> [TASK PROMPT] Each line of the records below needs repeating exactly. Skip the pictures.

(Data excerpts)
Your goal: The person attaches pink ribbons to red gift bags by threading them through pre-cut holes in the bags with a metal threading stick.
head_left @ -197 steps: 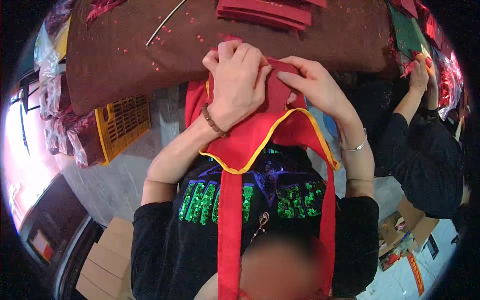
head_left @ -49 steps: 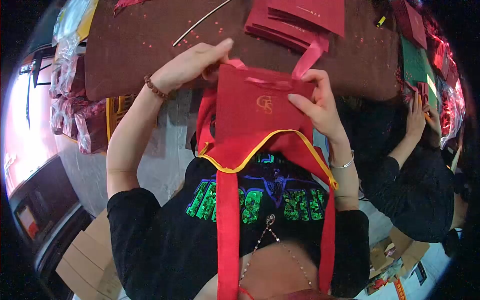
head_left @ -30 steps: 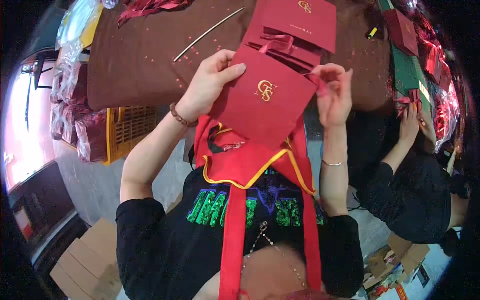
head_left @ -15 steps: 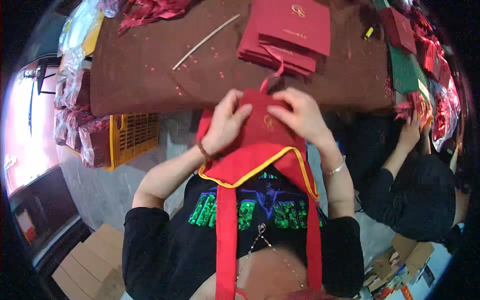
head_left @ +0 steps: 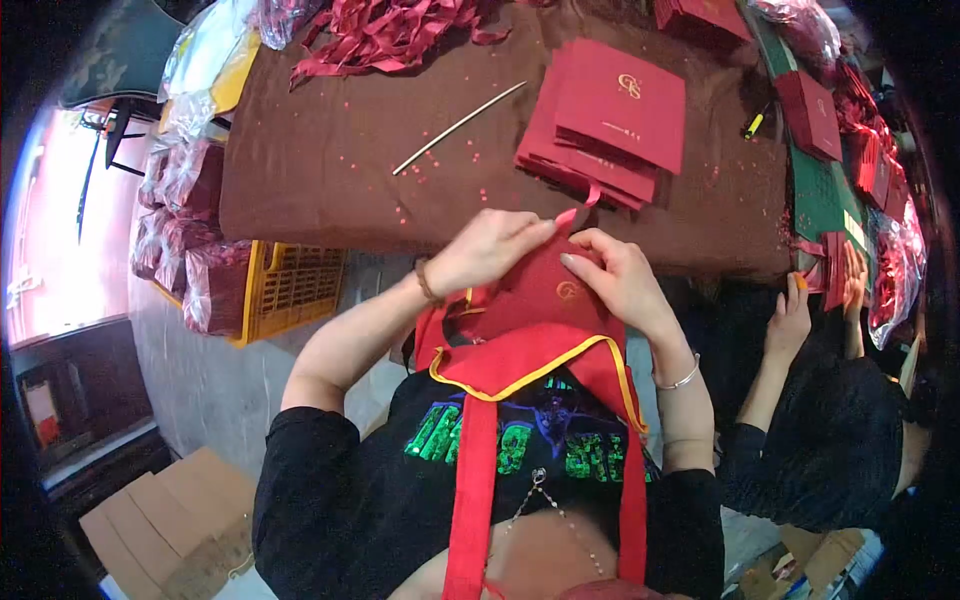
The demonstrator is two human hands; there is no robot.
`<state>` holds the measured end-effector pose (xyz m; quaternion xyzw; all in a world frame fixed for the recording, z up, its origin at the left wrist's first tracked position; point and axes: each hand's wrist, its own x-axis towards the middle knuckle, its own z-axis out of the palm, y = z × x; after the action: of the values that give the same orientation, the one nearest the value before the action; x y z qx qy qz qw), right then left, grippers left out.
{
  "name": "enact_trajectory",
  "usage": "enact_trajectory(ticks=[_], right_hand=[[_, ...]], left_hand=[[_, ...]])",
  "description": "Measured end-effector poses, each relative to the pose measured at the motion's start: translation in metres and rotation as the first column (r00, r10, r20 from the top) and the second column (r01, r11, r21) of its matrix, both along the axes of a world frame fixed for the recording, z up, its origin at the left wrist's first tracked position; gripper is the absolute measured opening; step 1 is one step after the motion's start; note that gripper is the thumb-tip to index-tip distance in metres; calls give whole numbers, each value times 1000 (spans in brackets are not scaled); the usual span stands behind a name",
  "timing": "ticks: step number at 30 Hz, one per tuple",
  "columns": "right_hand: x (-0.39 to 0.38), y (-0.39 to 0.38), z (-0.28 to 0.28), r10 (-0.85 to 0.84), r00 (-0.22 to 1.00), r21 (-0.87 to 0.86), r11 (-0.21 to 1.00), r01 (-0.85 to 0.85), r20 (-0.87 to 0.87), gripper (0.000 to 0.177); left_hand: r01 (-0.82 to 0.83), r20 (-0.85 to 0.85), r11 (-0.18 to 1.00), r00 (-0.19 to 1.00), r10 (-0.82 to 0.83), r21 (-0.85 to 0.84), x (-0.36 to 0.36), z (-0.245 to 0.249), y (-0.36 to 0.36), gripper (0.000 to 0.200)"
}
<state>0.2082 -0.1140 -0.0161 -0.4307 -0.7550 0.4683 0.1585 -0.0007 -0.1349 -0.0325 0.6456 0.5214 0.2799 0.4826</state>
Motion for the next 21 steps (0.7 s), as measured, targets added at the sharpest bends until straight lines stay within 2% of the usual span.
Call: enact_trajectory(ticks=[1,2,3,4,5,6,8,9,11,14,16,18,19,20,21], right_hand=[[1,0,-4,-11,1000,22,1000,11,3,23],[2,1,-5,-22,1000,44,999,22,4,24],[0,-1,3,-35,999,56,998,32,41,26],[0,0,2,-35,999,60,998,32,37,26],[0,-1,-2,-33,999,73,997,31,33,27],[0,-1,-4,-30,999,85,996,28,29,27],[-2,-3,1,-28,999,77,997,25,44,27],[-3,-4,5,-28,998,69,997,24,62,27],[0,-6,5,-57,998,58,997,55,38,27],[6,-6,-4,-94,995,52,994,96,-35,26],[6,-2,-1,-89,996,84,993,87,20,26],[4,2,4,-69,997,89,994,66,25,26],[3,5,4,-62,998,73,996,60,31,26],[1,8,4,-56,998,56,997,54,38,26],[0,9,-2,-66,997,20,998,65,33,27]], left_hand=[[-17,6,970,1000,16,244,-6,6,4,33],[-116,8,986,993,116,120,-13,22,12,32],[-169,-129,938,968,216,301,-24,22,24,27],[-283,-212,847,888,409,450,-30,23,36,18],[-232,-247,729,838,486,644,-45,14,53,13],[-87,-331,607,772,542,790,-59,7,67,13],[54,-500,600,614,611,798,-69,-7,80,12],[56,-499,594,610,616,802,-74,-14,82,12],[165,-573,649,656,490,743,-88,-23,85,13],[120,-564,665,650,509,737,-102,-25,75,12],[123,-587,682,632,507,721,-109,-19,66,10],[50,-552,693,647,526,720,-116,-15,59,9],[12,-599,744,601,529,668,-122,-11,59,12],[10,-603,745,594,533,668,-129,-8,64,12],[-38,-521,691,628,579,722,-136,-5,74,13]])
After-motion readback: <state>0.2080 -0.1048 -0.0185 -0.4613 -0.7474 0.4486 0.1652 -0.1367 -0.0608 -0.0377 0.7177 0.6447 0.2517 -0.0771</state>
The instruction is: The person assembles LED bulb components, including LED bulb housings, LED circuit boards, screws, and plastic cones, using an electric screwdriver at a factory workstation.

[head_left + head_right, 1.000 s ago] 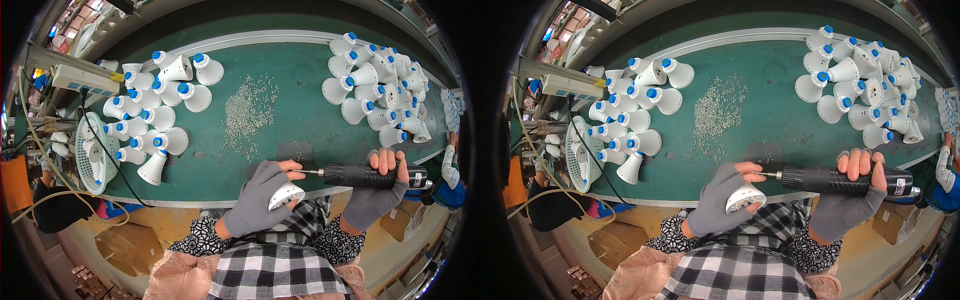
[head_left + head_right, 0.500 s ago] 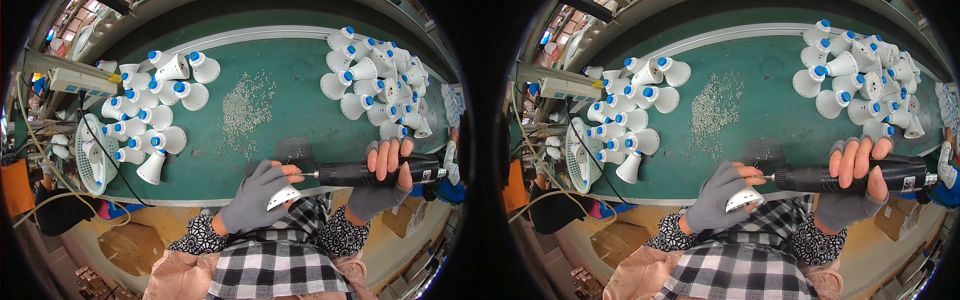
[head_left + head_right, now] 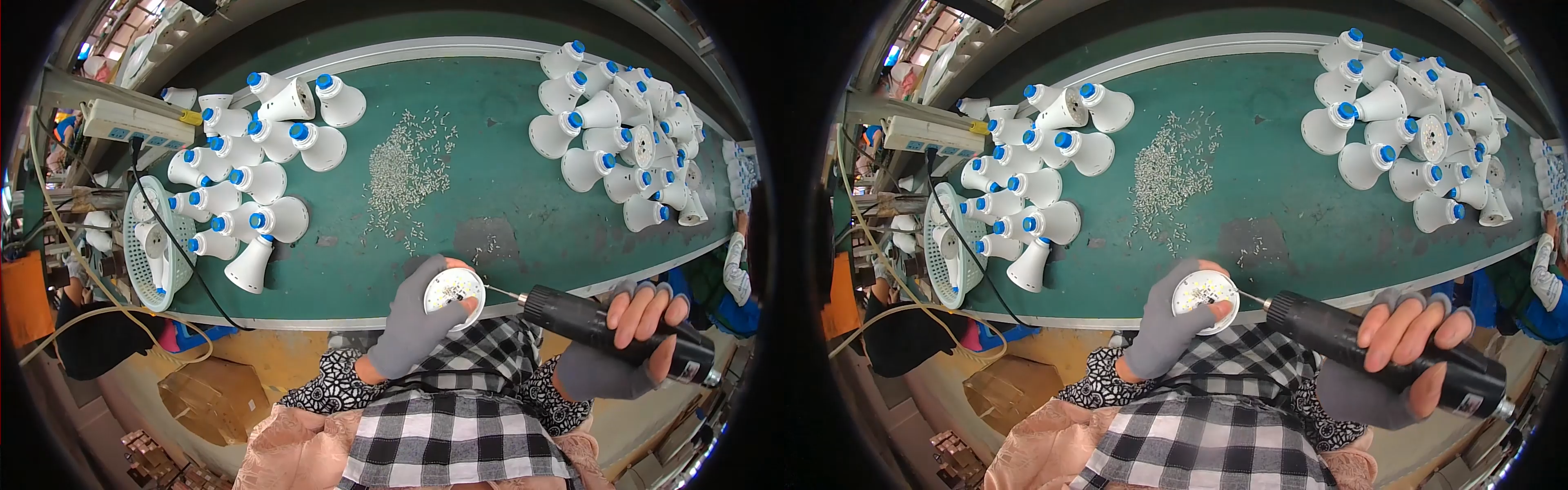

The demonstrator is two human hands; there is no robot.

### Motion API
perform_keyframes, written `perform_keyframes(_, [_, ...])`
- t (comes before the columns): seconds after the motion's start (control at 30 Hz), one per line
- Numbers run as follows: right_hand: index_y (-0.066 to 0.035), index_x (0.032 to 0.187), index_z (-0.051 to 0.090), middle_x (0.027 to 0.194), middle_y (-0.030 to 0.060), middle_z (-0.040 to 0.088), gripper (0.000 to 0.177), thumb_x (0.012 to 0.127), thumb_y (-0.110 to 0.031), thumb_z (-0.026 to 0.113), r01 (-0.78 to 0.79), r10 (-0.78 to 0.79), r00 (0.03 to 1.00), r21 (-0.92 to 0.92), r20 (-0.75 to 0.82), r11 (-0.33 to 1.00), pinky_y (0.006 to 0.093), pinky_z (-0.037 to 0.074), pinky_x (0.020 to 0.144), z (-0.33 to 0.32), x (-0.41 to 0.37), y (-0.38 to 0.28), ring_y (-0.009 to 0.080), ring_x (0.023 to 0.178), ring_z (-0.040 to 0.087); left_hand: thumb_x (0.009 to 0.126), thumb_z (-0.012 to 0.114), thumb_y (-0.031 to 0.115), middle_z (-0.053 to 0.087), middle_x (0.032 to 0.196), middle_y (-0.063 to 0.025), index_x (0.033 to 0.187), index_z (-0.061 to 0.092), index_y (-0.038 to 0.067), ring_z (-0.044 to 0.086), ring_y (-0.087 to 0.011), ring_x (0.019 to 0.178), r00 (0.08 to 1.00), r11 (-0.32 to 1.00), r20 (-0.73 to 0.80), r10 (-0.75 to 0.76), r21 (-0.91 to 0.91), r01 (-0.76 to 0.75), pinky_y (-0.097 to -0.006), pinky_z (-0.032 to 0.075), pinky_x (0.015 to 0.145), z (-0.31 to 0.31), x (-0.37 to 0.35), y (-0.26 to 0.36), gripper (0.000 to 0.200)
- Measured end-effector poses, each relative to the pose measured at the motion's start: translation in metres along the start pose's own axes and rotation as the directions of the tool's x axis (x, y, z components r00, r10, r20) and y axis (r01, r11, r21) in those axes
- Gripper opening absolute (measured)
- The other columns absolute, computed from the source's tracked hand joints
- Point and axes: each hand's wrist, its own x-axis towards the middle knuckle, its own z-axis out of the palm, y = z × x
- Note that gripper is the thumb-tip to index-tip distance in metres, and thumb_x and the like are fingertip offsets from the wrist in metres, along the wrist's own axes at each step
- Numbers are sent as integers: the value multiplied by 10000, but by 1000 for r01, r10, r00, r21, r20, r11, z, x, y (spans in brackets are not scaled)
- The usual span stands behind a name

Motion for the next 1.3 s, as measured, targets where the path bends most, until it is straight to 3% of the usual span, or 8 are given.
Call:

> [ANSWER SPACE]
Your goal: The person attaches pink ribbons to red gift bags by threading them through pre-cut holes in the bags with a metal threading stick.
head_left @ -197 steps: 
head_left @ -49 steps: 
head_left @ -30 steps: 
head_left @ -15 steps: 
head_left @ +0 steps: 
The demonstrator is two human hands; there is no robot.
`<state>` holds the measured end-effector pose (xyz m; quaternion xyzw; all in a world frame fixed for the recording, z up, its origin at the left wrist's first tracked position; point and axes: each hand's wrist, its own x-axis towards the middle knuckle, its own z-axis out of the palm, y = z × x; after the action: of the values that give the same orientation, the one nearest the value before the action; x y z qx qy qz qw), right then left, grippers left out.
{
  "name": "enact_trajectory",
  "usage": "enact_trajectory(ticks=[_], right_hand=[[_, ...]], left_hand=[[_, ...]])",
  "description": "Measured end-effector poses, each relative to the pose measured at the motion's start: translation in metres and rotation as the first column (r00, r10, r20 from the top) and the second column (r01, r11, r21) of its matrix, both along the axes of a world frame fixed for the recording, z up, its origin at the left wrist's first tracked position; gripper is the absolute measured opening; step 1 is one step after the motion's start; note that gripper is the thumb-tip to index-tip distance in metres; calls give whole numbers, each value times 1000 (spans in brackets are not scaled); the usual span stands behind a name",
  "timing": "ticks: step number at 30 Hz, one per tuple",
  "columns": "right_hand: x (-0.39 to 0.38), y (-0.39 to 0.38), z (-0.28 to 0.28), r10 (-0.85 to 0.84), r00 (-0.22 to 1.00), r21 (-0.87 to 0.86), r11 (-0.21 to 1.00), r01 (-0.85 to 0.85), r20 (-0.87 to 0.87), gripper (0.000 to 0.177); left_hand: r01 (-0.82 to 0.83), r20 (-0.85 to 0.85), r11 (-0.18 to 1.00), r00 (-0.19 to 1.00), r10 (-0.82 to 0.83), r21 (-0.85 to 0.84), x (-0.36 to 0.36), z (-0.245 to 0.249), y (-0.36 to 0.36), gripper (0.000 to 0.200)"
}
<state>0.2082 -0.1140 -0.0161 -0.4307 -0.7550 0.4683 0.1585 -0.0007 -0.1349 -0.0325 0.6456 0.5214 0.2799 0.4826</state>
Motion for the next 21 steps (0.7 s), as measured, targets added at the sharpest bends until straight lines stay within 2% of the usual span.
Call: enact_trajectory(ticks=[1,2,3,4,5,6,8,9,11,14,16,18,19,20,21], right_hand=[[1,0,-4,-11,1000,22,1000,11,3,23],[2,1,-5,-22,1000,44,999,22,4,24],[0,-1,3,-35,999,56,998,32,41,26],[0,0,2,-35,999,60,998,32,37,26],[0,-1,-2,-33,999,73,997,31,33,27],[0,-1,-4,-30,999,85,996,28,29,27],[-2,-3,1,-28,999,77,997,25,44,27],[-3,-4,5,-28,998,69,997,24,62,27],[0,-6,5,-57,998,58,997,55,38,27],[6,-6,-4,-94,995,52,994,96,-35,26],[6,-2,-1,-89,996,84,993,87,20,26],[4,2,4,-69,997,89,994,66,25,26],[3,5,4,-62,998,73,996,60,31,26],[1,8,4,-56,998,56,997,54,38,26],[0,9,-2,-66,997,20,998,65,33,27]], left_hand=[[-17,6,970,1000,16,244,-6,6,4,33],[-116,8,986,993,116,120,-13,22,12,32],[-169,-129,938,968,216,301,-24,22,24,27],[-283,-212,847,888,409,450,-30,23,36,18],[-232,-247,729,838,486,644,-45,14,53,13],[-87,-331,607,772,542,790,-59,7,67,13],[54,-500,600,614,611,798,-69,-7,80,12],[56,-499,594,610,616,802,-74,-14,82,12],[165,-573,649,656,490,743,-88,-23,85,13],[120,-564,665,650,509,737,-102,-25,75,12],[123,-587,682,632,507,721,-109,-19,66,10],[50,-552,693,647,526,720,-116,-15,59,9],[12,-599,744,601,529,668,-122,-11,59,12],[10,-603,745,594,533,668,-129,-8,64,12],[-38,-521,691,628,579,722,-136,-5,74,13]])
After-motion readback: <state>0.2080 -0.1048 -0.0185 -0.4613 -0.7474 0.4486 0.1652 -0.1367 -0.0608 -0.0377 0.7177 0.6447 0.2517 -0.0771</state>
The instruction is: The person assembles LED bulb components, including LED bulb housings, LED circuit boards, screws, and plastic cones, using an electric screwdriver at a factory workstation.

[head_left + head_right, 1.000 s ago] 
[head_left + head_right, 0.500 s ago] 
[head_left + head_right, now] 

The demonstrator is two human hands; there is no robot.

### Motion API
perform_keyframes, written `perform_keyframes(_, [_, ...])`
- t (comes before the columns): seconds after the motion's start (control at 30 Hz), one per line
- Numbers run as follows: right_hand: index_y (-0.066 to 0.035), index_x (0.032 to 0.187), index_z (-0.051 to 0.090), middle_x (0.027 to 0.194), middle_y (-0.030 to 0.060), middle_z (-0.040 to 0.088), gripper (0.000 to 0.177), thumb_x (0.012 to 0.127), thumb_y (-0.110 to 0.031), thumb_z (-0.026 to 0.113), r01 (-0.78 to 0.79), r10 (-0.78 to 0.79), r00 (0.03 to 1.00), r21 (-0.92 to 0.92), r20 (-0.75 to 0.82), r11 (-0.33 to 1.00), pinky_y (0.006 to 0.093), pinky_z (-0.037 to 0.074), pinky_x (0.020 to 0.144), z (-0.33 to 0.32), x (-0.41 to 0.37), y (-0.38 to 0.28), ring_y (-0.009 to 0.080), ring_x (0.023 to 0.178), ring_z (-0.040 to 0.087); left_hand: thumb_x (0.009 to 0.126), thumb_z (-0.012 to 0.114), thumb_y (-0.031 to 0.115), middle_z (-0.053 to 0.087), middle_x (0.032 to 0.196), middle_y (-0.063 to 0.025), index_x (0.033 to 0.187), index_z (-0.061 to 0.092), index_y (-0.038 to 0.067), ring_z (-0.044 to 0.086), ring_y (-0.087 to 0.011), ring_x (0.019 to 0.178), r00 (0.08 to 1.00), r11 (-0.32 to 1.00), r20 (-0.73 to 0.80), r10 (-0.75 to 0.76), r21 (-0.91 to 0.91), r01 (-0.76 to 0.75), pinky_y (-0.097 to -0.006), pinky_z (-0.032 to 0.075), pinky_x (0.015 to 0.145), z (-0.31 to 0.31), x (-0.37 to 0.35), y (-0.26 to 0.36), gripper (0.000 to 0.200)
- Measured end-effector poses, each relative to the pose measured at the motion's start: translation in metres along the start pose's own axes and rotation as the directions of the tool's x axis (x, y, z components r00, r10, r20) and y axis (r01, r11, r21) in those axes
- Gripper opening absolute (measured)
- The other columns absolute, computed from the source's tracked hand joints
- Point and axes: each hand's wrist, its own x-axis towards the middle knuckle, its own z-axis out of the palm, y = z × x
- Note that gripper is the thumb-tip to index-tip distance in metres, and thumb_x and the like are fingertip offsets from the wrist in metres, along the wrist's own axes at each step
- Numbers are sent as integers: the value multiplied by 10000, but by 1000 for r01, r10, r00, r21, r20, r11, z, x, y (spans in brackets are not scaled)
- The usual span stands behind a name

Motion for the next 1.3 s, as measured, targets where the path bends most, until it is straight to 3% of the usual span, or 8 are given.
Call:

What was produced is the complete output.